O animal deve usar coleira ou peitoral, com o nome e o contacto do detentor e, tratando-se de animal perigoso ou potencialmente perigoso, deve sempre circular com açaimo e com trela curta.

Para os restantes animais é suficiente o uso de trela ou de açaimo e os gatos devem circular em transportadora.

A deslocação de animais de companhia, nomeadamente cães e gatos, em transportes públicos não pode ser recusada desde que os mesmos sejam devidamente acompanhados, acondicionados e sujeitos a meios de contenção que não lhes permitam morder ou causar danos ou prejuízos a pessoas, outros animais ou bens.
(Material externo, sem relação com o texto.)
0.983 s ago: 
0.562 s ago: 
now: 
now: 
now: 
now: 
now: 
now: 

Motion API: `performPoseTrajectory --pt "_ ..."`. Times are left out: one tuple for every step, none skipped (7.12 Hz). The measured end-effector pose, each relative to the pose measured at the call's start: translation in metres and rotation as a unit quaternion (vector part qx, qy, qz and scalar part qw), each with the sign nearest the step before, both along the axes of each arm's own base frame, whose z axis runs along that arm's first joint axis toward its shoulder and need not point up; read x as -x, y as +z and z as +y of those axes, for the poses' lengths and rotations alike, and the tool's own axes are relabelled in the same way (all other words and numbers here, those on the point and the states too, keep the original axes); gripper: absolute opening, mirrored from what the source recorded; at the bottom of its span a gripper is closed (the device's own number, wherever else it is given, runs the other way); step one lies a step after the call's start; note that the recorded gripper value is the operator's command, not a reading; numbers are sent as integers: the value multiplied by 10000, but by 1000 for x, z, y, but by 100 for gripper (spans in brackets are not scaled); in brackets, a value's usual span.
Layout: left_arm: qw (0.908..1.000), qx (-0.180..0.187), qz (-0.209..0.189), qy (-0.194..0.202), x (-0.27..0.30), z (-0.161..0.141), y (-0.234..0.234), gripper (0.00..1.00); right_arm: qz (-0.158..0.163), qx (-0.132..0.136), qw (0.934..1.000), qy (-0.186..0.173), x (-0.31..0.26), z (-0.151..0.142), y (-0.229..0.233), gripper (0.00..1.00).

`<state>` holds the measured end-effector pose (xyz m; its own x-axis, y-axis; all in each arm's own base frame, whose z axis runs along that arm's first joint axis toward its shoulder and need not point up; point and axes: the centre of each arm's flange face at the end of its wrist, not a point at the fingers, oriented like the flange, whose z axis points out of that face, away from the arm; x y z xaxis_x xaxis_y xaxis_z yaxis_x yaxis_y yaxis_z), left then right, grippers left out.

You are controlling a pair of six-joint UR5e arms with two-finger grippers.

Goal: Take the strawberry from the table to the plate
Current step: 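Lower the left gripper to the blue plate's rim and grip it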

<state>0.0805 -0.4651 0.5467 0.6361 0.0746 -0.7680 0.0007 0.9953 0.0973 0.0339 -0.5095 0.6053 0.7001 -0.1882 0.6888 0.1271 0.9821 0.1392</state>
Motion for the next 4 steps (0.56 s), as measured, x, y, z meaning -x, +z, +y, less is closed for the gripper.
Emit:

O animal será objeto de observação médico-veterinária e, dependendo do caso e gravidade da situação, poderá obrigatória e imediatamente ser sujeito a um período de sequestro que durará, no mínimo 15 dias.

Para além deste procedimento, e ainda de acordo com a gravidade da situação, o animal poderá vir a ser classificado como perigoso, devendo o detentor apresentar na junta de freguesia toda a documentação inerente ao licenciamento de animais desta categoria. Acresce ainda a penalização legal resultante do não cumprimento das regras de vigilância e de circulação na via ou lugares públicos.

A Casa dos Animais de Lisboa tem um programa para o controlo da população de gatos silvestres (Programa CED) que conta com a colaboração algumas associações. Este programa prevê a captura, esterilização e devolução dos gatos aos locais de origem, que localmente são alimentados e vigiados por munícipes responsáveis pela colónia. Todos os gatos esterilizados estão marcados com um pequeno corte na ponta da orelha esquerda.

Pode contactar a Casa dos Animais de Lisboa que avaliará a possibilidade de implementação de um programa CED, ou seja, a criação de uma colónia devidamente esterilizada e vigiada.

Numa colónia esterilizada não existem miados de acasalamento nem marcação de território e os gatos da colónia impedem a chegada de novos animais. Quando os animais são apenas capturados, rapidamente esse espaço é tomado por outros que causarão problemas idênticos de incomodidade.

Os animais domésticos e de companhia são os que apresentam um maior risco de exposição à lagarta do pinheiro.

Os cães são naturalmente curiosos e, ao verem estas lagartas moverem-se, têm tendência a ir cheirar, lamber ou abocanhar, e ao fazê-lo são afetados principalmente na língua, na boca ou nos olhos.

Se desconfiar que o seu animal entrou em contacto com a lagarta do pinheiro deverá levá-lo de imediato ao médico-veterinário.

A precocidade do tratamento favorece o prognóstico. O tratamento das lesões é sintomático pois não existe qualquer antídoto. A zona afetada será lavada para serem removidos os pelos da lagarta e serão receitados anti-inflamatórios, analgésicos e antibióticos para prevenir infeções secundárias.

Esta situação é um caso de emergência: o animal deve ser levado imediatamente a um veterinário porque, se não for assistido, os danos podem ser bastante comprometedores.